All of lore.kernel.org
 help / color / mirror / Atom feed
From: "Patrick H." <linux-raid@feystorm.net>
To: linux-raid@vger.kernel.org
Subject: filesystem corruption
Date: Sun, 02 Jan 2011 18:58:34 -0700	[thread overview]
Message-ID: <4D212D4A.3040003@feystorm.net> (raw)

I've been trying to track down an issue for a while now and from digging 
around it appears (though not certain) the issue lies with the md raid 
device.
Whats happening is that after improperly shutting down a raid-5 array, 
upon reassembly, a few files on the filesystem will be corrupt. I dont 
think this is normal filesystem corruption from files being modified 
during the shut down because some of the files that end up corrupted are 
several hours old.

The exact details of what I'm doing:
I have a 3-node test cluster I'm doing integrity testing on. Each node 
in the cluster is exporting a couple of disks via ATAoE.
I have the first disk of all 3 nodes in a raid-1 that is holding the 
journal data for the ext3 filesystem.
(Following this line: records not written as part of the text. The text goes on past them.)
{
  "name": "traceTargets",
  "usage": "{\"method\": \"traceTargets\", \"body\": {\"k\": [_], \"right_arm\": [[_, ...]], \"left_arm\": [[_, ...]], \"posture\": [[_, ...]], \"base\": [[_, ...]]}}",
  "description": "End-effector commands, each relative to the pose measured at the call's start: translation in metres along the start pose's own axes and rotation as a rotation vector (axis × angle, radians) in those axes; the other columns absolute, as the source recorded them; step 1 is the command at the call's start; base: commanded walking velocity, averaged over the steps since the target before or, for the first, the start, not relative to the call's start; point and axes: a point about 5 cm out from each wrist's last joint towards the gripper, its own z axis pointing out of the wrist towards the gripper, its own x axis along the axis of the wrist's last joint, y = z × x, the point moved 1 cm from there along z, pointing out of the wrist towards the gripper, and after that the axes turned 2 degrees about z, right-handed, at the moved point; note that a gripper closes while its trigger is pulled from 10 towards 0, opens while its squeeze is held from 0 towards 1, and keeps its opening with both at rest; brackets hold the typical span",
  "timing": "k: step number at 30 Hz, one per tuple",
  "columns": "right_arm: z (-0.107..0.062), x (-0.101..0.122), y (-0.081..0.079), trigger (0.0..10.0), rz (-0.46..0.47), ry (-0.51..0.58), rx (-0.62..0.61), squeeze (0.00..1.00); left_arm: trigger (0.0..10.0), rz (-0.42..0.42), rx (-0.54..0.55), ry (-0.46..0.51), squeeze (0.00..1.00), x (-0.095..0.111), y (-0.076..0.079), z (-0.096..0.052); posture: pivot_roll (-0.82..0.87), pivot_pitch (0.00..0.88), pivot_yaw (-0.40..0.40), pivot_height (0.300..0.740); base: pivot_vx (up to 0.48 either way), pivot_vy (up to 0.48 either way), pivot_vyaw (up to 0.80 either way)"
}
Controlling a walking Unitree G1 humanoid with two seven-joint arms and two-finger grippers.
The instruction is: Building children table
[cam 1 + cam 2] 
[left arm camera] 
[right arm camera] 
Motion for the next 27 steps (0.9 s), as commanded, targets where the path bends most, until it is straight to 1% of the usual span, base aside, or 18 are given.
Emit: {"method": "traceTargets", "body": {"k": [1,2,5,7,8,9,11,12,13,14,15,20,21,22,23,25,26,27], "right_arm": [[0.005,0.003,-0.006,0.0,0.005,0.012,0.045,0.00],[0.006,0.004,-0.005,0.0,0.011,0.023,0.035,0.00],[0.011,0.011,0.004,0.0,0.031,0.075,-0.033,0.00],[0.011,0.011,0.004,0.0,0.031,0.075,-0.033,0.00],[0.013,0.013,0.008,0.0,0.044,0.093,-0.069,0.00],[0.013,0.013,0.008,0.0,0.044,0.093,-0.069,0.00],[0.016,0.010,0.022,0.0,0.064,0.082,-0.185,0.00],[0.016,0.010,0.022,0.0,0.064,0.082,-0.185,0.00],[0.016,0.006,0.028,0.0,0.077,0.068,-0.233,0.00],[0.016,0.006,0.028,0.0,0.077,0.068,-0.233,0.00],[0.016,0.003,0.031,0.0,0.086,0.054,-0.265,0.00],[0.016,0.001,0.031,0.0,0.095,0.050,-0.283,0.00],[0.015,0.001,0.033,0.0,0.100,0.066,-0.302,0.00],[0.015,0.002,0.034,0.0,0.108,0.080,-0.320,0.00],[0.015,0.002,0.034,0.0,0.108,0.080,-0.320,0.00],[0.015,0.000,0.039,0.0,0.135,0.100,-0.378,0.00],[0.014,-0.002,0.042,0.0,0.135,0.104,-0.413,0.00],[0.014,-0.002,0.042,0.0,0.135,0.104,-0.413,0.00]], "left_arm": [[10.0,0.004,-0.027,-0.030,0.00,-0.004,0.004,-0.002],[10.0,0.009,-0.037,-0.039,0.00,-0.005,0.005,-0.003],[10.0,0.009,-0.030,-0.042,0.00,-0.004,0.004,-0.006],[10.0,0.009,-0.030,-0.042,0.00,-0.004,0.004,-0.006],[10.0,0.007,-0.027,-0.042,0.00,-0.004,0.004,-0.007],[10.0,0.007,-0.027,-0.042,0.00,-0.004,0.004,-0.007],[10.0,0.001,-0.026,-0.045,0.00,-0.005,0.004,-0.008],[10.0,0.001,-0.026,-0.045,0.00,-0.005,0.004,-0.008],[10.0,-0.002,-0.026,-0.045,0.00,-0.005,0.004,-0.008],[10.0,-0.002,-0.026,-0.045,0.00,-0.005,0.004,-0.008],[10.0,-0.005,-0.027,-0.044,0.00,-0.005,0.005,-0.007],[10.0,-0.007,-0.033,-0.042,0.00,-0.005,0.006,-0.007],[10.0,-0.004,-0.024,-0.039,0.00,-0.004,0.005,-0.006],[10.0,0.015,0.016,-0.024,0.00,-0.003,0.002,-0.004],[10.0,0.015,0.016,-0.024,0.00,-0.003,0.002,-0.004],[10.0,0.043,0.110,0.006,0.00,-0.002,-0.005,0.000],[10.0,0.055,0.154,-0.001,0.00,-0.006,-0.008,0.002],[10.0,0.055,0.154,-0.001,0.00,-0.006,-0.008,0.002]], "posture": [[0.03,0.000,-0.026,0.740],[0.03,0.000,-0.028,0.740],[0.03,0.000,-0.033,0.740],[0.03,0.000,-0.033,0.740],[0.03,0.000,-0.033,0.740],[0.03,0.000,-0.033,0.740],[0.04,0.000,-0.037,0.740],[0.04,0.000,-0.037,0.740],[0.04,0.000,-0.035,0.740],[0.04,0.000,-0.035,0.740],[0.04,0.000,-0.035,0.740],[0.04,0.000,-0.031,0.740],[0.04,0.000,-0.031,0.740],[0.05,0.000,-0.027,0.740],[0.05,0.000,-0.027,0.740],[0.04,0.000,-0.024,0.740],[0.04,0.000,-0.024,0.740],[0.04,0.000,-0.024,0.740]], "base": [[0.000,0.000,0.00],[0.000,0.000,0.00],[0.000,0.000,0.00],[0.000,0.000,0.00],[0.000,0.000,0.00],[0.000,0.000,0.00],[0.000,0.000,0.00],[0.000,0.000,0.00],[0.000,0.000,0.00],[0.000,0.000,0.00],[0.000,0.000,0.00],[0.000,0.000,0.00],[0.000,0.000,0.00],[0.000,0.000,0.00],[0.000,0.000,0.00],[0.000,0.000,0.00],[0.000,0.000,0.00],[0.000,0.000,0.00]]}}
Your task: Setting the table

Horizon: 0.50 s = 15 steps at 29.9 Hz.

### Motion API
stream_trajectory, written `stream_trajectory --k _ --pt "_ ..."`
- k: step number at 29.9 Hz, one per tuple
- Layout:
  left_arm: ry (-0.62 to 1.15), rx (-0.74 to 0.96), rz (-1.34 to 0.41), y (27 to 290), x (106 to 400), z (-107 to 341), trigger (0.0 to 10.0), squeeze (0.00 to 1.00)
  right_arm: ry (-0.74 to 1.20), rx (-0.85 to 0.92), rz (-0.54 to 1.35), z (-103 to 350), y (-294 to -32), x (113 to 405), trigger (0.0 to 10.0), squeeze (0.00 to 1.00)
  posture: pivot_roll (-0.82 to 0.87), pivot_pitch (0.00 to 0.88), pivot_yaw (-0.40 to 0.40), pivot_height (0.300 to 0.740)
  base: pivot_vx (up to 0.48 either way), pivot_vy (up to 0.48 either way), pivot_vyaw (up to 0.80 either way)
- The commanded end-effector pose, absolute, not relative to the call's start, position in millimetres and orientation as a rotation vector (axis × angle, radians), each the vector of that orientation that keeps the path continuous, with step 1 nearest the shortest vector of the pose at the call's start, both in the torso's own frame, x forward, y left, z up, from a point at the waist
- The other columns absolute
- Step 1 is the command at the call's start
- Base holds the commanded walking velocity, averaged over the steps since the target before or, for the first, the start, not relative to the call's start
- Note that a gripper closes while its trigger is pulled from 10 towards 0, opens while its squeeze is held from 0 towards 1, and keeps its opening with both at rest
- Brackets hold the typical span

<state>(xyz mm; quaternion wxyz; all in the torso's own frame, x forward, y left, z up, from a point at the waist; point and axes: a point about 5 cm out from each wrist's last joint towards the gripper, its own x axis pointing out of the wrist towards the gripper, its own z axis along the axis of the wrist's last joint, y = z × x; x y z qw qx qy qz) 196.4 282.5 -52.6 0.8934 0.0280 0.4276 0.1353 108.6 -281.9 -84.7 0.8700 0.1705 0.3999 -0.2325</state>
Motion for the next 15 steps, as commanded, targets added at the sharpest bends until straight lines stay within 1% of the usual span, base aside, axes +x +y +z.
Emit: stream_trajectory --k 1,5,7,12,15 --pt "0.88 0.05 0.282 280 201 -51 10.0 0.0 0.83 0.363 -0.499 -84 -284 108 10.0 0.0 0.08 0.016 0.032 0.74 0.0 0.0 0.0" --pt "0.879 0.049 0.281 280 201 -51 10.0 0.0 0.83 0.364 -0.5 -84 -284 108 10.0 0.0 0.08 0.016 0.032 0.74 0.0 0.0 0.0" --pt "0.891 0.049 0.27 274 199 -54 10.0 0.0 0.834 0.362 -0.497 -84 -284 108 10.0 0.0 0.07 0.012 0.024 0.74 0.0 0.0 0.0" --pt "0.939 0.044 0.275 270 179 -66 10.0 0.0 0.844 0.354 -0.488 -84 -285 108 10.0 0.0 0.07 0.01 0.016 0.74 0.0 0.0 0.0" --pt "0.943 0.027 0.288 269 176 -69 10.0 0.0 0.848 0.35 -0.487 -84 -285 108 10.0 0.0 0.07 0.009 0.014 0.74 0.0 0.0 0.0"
The array is running with an 
internal bitmap as well.
The second disk of all 3 nodes is a raid-5 array holding the ext3 
filesystem itself. This is also running with an internal bitmap.
The ext3 filesystem is mounted with 'data=journal,barrier=1,sync'.
When I power down the node which is actively running both md raid 
devices, another node in the cluster takes over and starts both arrays 
up (in degraded mode of course).
Once the original node comes back up, the new master re-adds its disks 
back into the raid arrays and re-syncs them.
During all this, the filesystem is exported through nfs (nfs also has 
sync turned on) and a client is randomly creating, removing, and 
verifying checksums on the files in the filesystem (nfs is hard mounted 
so operations always retry). The client script averages about 30 
creations/s, 30 deletes/s, and 30 checksums/s.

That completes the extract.